L’hyperactive Christine Kelly
Pour réaliser une interview de Christine Kelly, il faut être noctambule ou matinal ! « Vous pouvez m’appeler cette nuit à 2h30 du matin, à 6h30 demain matin ou lundi à 22h ». Chers lecteurs je vais vous faire une confession : j’ai opté pour le troisième choix. L’emploi du temps de Christine Kelly est incroyable. Elle est très présente sur les plateaux de télévision et sur les ondes de radio. Notamment en tant que chroniqueuse dans l’émission Touche pas à mon poste mais aussi en tant qu’invitée sur les chaînes infos, en sa qualité d’experte de plusieurs sujets ou d’auteure d’essais à succès, comme cette récente biographie de François Fillon.

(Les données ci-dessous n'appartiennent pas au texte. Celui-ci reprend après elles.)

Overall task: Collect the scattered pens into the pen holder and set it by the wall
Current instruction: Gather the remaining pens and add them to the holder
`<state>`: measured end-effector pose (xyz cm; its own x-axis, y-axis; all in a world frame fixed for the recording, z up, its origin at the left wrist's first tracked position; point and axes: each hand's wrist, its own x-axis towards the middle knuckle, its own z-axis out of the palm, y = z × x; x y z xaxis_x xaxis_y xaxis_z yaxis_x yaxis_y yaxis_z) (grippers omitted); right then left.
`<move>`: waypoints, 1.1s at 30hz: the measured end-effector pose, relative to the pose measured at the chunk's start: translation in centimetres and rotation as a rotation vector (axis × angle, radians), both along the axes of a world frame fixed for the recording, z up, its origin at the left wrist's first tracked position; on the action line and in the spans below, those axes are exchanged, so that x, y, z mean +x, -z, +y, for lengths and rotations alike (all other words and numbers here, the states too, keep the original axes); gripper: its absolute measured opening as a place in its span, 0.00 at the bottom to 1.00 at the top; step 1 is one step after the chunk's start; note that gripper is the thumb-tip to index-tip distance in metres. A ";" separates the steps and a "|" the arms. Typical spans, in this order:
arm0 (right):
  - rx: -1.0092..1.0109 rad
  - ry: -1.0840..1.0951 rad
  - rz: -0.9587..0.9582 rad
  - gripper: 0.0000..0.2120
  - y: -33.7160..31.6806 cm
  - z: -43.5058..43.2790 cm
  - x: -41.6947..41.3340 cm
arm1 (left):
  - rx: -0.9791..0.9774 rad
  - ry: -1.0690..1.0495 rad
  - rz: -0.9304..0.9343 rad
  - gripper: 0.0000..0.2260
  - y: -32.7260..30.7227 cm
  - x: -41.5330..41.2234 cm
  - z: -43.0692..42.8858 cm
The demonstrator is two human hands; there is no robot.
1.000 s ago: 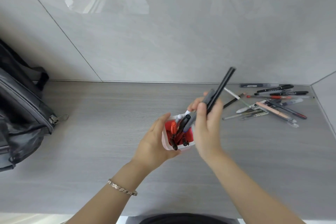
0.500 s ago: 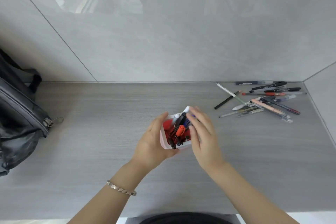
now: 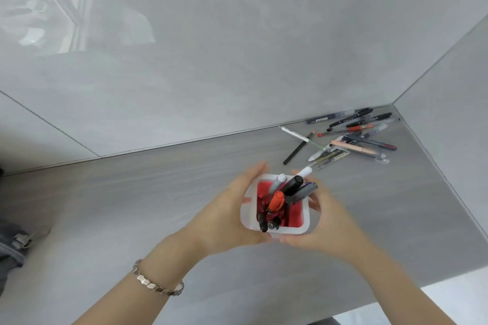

Pourtant, c’est hors antenne que la vie professionnelle de Christine Kelly est plus active encore ! Présidente de musée, administratrice de fondations, chargée de mission, présidente de jury… On ne compte plus les « casquettes » de Christine Kelly. Mais sa préférée reste celle de maman. « Je suis heureuse d’être utile partout où c’est possible. Mais j’ai une fille de 4 ans et c’est ma priorité ! »
RUN FOR ALICE, l’événement-phare de la Fondation Alice-Milliat
Alice Milliat est au sport féminin ce que Pierre de Coubertin est aux Jeux Olympiques. Si le Baron a ressuscité les JO, les femmes n’y étaient pas les bienvenues. Alors Alice Milliat s’est battue ardemment pour que cela change. Grâce à son combat sans précédent, les femmes furent progressivement autorisées à participer à des épreuves olympiques. Pour mettre en valeur le sport féminin, la Fondation Alice-Milliat organise du 20 août au 20 septembre 2018 son grand défi solidaire. En 2017, le challenge connecté Alice-Milliat avait rassemblé 11.200 participants autour d’une cause : l’égalité dans le sport.